Key Takeaway
Not all AI models exhibit the same bias levels. Meta’s Llama 3 model, for instance, showed no significant gender-based language differences in case notes, indicating that bias isn’t inherent to all large language models (LLMs). However, regular testing of AI models is crucial for ensuring accurate responses and equitable services. Sam emphasizes the need for transparency, rigorous bias testing, and legal oversight as AI systems proliferate. The LSE advocates for regulatory mandates to measure bias in LLMs used in long-term care to promote algorithmic fairness. Tami Hoffman warns against embedding old prejudices in future technologies.
Model Variations and Regulatory Concerns
Not all AI models exhibit the same degree of bias, however.

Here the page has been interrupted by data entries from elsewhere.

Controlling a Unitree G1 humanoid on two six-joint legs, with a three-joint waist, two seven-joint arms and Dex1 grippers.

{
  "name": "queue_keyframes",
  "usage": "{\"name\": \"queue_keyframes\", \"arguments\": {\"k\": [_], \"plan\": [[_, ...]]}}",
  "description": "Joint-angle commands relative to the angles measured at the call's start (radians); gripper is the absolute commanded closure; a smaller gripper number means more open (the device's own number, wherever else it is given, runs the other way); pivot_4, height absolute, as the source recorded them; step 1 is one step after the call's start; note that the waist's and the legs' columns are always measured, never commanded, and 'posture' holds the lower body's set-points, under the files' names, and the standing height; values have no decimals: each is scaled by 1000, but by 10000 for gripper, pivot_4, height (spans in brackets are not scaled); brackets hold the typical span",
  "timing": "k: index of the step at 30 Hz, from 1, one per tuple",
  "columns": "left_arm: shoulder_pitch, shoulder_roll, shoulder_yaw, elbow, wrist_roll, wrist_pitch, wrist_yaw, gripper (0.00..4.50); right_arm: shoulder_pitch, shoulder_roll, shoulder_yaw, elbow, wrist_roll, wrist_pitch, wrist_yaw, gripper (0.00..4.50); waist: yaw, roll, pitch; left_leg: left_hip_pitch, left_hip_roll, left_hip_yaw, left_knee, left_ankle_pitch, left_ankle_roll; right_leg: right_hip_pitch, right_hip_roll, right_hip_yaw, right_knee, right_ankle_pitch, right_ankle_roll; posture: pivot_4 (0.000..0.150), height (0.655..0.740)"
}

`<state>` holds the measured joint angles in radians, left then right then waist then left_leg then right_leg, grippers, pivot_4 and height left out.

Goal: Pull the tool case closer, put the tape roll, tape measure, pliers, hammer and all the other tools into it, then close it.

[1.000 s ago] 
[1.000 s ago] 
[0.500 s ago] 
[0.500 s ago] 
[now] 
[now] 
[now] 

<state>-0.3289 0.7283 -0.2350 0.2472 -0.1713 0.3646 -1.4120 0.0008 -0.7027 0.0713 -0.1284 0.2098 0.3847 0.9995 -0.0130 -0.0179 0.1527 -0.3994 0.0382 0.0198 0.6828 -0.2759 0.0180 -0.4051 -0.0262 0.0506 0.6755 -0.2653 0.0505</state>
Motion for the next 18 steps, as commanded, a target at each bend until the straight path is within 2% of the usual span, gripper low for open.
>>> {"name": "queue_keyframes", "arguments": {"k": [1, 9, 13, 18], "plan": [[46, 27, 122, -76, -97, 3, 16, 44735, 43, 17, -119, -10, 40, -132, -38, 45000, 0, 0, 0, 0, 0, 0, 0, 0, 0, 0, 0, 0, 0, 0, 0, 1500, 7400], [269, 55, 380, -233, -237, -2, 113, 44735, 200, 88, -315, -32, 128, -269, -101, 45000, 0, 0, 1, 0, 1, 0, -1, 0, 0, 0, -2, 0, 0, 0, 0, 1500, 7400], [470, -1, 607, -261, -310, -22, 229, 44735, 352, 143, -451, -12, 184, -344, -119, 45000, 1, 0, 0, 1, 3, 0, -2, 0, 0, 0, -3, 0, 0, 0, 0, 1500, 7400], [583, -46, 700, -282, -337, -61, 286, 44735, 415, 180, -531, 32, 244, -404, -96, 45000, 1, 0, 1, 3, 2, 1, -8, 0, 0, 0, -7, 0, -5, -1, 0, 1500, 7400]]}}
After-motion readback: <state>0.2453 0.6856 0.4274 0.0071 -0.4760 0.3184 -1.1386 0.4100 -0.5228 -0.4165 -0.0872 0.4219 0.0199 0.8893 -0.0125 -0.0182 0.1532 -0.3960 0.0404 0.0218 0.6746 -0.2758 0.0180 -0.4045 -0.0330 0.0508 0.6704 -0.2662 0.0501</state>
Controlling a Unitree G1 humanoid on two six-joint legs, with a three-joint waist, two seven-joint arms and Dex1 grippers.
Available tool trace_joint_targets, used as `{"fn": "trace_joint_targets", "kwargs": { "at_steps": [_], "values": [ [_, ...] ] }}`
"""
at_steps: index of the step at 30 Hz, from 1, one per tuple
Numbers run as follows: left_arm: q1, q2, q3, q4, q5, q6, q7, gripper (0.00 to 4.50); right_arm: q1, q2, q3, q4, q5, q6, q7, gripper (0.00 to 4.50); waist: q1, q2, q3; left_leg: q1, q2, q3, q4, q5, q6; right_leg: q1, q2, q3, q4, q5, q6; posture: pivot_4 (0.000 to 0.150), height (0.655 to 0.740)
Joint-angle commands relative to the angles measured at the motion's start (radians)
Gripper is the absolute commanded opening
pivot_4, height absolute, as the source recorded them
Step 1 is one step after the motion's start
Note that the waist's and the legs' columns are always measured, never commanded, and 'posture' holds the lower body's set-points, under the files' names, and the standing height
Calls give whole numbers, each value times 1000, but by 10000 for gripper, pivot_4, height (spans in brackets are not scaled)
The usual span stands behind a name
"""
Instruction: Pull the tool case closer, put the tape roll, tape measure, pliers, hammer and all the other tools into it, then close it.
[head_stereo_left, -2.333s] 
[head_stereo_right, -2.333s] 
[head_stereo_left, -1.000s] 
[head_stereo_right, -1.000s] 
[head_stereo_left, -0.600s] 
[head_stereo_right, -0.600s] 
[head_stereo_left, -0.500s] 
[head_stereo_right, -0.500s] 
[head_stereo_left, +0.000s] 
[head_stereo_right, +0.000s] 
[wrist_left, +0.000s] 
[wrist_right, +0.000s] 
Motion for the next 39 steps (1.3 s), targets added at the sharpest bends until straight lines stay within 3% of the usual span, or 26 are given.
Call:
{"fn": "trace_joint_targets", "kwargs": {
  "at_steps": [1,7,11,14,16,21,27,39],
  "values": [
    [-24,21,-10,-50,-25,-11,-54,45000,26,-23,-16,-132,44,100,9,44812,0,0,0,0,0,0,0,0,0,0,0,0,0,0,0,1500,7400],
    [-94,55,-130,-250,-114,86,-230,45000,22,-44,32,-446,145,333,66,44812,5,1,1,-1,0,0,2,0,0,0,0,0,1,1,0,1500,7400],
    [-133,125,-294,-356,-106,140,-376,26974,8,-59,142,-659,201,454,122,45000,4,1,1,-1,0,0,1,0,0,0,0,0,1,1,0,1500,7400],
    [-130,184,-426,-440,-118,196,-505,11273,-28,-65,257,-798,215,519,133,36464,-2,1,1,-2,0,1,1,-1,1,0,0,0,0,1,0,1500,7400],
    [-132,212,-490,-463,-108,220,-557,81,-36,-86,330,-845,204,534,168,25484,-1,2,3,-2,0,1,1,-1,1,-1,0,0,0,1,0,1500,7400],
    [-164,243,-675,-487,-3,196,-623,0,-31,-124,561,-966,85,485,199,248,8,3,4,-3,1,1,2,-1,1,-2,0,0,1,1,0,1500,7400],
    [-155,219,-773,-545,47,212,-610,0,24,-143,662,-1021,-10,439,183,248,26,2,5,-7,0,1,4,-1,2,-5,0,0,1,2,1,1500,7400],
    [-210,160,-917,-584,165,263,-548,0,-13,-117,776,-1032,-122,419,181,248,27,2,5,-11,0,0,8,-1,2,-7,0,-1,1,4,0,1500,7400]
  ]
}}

Meta’s Llama 3 model demonstrated no significant gender-based language differences when analyzing the same case notes, indicating that the issue is not universal among all LLMs.
Nevertheless, Sam asserts that regular testing of all AI models is crucial to ensure accurate responses and equitable services.
“More are being deployed all the time,” he states, “making it essential that all AI systems are transparent, rigorously tested for bias, and subject to robust legal oversight.”
In its research, LSE urges regulators to “mandate the measurement of bias in LLMs used in long-term care” to promote algorithmic fairness and prevent misunderstandings.
“Responsible AI can yield outstanding results, but embedding outdated prejudices in our digital future is not a ‘productivity gain’,” explains Tami Hoffman, Director of Public Policy at the Guardian.